▶ **Directions for this task**
Provide only the number of lines in the listing that contain the string "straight".

▶ **Dataset excerpts**
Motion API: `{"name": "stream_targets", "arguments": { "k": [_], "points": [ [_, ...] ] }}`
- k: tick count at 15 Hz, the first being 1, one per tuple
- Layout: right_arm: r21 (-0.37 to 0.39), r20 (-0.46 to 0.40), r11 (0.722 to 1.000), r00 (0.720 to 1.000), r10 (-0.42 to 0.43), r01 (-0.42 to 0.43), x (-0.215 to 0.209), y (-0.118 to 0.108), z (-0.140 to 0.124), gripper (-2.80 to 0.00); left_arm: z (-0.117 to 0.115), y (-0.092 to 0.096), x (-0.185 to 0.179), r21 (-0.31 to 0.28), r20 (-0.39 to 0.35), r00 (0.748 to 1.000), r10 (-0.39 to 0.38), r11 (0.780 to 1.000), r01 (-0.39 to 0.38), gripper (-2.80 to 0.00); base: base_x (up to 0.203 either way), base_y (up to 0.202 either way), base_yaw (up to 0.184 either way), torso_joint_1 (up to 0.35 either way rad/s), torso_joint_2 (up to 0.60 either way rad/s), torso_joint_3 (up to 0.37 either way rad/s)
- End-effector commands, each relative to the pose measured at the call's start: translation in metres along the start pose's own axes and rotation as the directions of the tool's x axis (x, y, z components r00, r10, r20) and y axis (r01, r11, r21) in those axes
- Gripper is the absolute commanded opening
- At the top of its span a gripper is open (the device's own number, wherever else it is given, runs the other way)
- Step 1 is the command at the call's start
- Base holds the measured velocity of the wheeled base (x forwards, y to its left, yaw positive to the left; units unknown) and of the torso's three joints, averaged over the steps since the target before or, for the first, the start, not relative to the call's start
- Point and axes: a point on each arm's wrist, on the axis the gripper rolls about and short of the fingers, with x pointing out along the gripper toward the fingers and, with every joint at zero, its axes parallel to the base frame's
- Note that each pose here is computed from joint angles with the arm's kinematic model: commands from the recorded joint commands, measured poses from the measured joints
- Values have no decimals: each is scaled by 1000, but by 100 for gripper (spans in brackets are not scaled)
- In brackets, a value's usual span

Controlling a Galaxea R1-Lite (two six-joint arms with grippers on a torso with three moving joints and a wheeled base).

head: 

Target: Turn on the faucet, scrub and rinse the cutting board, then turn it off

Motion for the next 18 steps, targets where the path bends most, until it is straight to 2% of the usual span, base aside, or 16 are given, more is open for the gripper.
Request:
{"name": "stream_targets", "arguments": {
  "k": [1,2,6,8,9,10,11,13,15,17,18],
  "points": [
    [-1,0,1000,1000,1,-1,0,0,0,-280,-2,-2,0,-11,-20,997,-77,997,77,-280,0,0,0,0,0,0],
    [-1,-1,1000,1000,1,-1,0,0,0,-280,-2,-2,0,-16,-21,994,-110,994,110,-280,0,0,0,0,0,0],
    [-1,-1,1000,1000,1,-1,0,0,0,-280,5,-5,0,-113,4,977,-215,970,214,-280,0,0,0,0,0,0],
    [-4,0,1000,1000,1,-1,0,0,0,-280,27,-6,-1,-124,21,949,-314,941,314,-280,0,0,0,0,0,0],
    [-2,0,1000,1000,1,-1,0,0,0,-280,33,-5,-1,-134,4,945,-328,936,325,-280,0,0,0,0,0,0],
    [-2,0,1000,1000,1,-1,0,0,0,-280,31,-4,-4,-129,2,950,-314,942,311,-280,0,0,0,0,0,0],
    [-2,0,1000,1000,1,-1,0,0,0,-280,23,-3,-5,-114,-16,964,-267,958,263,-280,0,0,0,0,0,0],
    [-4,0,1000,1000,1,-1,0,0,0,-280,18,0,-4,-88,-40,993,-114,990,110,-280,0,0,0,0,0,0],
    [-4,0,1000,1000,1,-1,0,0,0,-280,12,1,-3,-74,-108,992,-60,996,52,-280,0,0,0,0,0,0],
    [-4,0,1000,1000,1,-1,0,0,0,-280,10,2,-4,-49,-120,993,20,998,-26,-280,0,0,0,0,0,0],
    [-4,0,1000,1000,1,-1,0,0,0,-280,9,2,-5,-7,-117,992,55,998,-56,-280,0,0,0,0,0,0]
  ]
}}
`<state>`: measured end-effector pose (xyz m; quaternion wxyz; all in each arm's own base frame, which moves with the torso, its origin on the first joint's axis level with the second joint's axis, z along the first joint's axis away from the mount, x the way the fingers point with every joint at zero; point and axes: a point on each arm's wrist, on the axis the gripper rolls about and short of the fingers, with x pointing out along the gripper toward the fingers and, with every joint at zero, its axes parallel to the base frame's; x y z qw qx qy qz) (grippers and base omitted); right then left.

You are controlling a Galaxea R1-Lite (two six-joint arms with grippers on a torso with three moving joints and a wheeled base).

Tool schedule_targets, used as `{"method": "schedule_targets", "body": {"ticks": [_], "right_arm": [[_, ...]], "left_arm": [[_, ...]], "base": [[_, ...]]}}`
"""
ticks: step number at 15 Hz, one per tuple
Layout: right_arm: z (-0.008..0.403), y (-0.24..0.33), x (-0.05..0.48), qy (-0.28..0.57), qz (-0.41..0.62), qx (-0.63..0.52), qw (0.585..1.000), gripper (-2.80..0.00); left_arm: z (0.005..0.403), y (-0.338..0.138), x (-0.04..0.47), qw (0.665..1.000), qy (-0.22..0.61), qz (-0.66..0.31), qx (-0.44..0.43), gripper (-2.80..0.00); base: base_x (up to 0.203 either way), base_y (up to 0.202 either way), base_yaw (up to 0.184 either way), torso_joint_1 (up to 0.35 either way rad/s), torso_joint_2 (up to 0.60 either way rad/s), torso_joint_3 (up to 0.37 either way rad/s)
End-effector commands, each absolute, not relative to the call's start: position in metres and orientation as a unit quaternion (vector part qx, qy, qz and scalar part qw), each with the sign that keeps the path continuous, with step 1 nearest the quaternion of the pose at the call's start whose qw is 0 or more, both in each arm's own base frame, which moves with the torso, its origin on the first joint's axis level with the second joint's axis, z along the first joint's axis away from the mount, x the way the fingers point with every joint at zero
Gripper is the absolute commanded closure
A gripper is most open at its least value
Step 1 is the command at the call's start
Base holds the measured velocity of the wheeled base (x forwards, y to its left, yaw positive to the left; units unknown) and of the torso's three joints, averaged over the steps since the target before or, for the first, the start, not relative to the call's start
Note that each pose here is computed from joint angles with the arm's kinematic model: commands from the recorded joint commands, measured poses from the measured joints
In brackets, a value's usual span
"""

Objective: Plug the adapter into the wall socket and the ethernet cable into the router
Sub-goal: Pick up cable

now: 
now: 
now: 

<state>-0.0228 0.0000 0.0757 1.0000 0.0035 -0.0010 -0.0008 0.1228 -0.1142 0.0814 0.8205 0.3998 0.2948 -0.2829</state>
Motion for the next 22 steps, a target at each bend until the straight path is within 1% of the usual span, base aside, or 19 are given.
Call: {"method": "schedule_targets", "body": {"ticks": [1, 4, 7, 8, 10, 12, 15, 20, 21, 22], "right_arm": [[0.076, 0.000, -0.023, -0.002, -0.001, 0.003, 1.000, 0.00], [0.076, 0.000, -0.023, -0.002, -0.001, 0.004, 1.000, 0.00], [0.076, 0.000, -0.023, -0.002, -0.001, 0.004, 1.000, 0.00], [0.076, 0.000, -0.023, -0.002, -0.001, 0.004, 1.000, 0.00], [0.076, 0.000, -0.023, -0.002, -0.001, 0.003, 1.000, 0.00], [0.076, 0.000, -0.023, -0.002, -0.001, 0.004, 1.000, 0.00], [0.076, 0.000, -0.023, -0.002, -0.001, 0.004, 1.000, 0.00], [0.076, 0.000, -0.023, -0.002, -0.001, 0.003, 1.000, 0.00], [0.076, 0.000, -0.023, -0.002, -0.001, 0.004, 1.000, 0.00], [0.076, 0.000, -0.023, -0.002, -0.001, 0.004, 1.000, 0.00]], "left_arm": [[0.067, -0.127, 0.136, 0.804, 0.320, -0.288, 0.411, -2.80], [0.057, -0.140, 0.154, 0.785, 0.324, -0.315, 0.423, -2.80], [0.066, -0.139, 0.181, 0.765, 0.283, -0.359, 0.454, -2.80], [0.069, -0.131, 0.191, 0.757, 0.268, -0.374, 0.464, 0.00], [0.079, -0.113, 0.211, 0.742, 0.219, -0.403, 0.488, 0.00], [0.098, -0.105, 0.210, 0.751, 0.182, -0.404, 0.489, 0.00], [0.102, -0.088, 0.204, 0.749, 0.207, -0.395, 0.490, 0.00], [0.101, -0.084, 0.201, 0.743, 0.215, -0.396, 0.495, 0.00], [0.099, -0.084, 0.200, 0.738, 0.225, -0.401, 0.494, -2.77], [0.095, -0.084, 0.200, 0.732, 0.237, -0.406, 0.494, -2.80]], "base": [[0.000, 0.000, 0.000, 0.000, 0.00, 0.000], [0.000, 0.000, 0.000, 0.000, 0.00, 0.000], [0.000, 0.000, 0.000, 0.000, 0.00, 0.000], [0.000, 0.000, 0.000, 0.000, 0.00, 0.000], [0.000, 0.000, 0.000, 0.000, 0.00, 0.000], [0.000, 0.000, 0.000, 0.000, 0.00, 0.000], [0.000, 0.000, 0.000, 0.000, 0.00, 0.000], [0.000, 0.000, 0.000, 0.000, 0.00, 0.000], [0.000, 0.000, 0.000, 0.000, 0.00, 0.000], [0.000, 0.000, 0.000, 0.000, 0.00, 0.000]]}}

▶ **Result of this exercise**
2